• [Task statement]:
Check every line in the listing below for "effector". Copy the ones where it occurs.
Segment Start: Data block
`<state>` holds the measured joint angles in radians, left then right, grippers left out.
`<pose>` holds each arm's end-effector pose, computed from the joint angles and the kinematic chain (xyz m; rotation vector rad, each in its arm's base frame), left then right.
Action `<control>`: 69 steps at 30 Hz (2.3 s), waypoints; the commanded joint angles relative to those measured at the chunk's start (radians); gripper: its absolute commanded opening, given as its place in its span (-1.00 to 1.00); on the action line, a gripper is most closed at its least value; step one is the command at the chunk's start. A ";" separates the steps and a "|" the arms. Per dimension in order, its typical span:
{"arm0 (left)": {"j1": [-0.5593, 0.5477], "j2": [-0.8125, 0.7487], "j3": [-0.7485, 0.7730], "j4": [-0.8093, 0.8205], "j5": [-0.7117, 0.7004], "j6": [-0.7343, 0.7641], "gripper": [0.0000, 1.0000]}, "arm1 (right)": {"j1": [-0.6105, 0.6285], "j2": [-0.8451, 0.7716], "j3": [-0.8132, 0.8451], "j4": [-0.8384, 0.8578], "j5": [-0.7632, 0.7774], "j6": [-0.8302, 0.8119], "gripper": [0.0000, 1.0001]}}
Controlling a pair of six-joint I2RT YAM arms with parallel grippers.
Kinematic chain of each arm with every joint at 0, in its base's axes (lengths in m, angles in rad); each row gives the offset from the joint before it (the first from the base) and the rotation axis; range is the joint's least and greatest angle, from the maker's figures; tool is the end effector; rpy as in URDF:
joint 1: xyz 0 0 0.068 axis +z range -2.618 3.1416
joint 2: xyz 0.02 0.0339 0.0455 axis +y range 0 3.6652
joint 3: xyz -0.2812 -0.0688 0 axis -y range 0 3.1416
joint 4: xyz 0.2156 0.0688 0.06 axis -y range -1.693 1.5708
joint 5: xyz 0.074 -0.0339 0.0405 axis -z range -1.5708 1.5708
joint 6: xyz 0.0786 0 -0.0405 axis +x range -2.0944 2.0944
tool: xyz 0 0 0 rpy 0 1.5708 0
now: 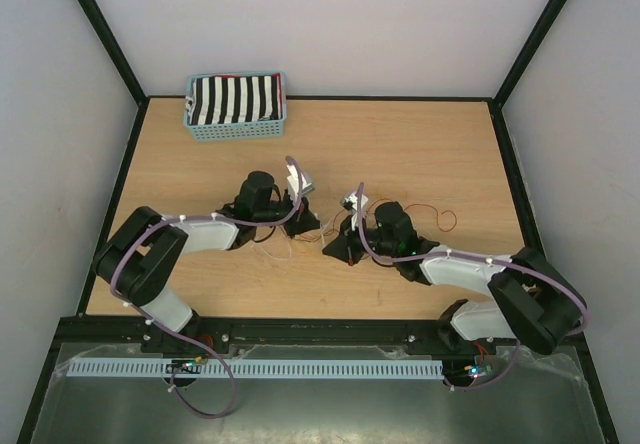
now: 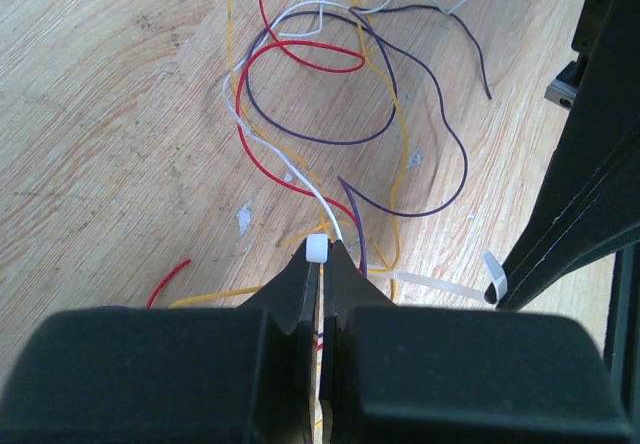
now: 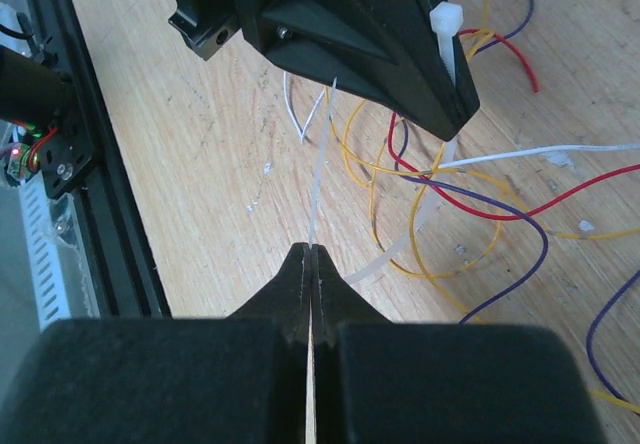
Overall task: Zip-tie the wires
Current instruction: Tie the cable at the center of the board.
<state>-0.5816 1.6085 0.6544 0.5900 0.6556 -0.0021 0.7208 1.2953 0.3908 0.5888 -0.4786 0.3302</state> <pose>0.2508 -0.2222 0.2048 0.9889 1.7274 -1.0154 0.1719 0.1992 0.2071 -0.7324 1.8857 1.1453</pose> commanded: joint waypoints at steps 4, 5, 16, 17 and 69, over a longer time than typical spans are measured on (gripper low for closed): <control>-0.007 -0.032 -0.040 0.079 -0.007 0.094 -1.00 | -0.017 0.048 0.073 -0.065 -0.105 0.009 -1.00; -0.007 -0.032 -0.043 0.087 -0.005 0.096 -1.00 | -0.018 0.054 0.081 -0.076 -0.112 0.007 -1.00; -0.013 -0.055 -0.069 0.117 -0.018 0.143 -1.00 | -0.058 0.084 0.151 -0.219 -0.179 -0.024 -1.00; -0.016 -0.060 -0.073 0.117 -0.023 0.149 -1.00 | -0.059 0.089 0.160 -0.238 -0.187 -0.032 -1.00; -0.073 -0.108 -0.120 0.127 -0.126 0.222 -1.00 | -0.140 0.195 0.275 -0.357 -0.402 -0.001 -1.00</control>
<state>-0.6479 1.5269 0.5419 0.6895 0.5262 0.2024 0.5842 1.4792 0.6315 0.2260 -0.8360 0.3183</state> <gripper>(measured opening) 0.004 0.009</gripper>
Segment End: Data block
• [Response below]:
`<pose>` holds each arm's end-effector pose, computed from the joint angles and the kinematic chain (xyz m; rotation vector rad, each in its arm's base frame), left then right.
Kinematic chain of each arm with every joint at 0, in its base's axes (lengths in m, angles in rad); each row gives the offset from the joint before it (the first from the base) and the rotation axis; range is the joint's least and greatest angle, from the maker's figures; tool is the end effector; rpy as in URDF:

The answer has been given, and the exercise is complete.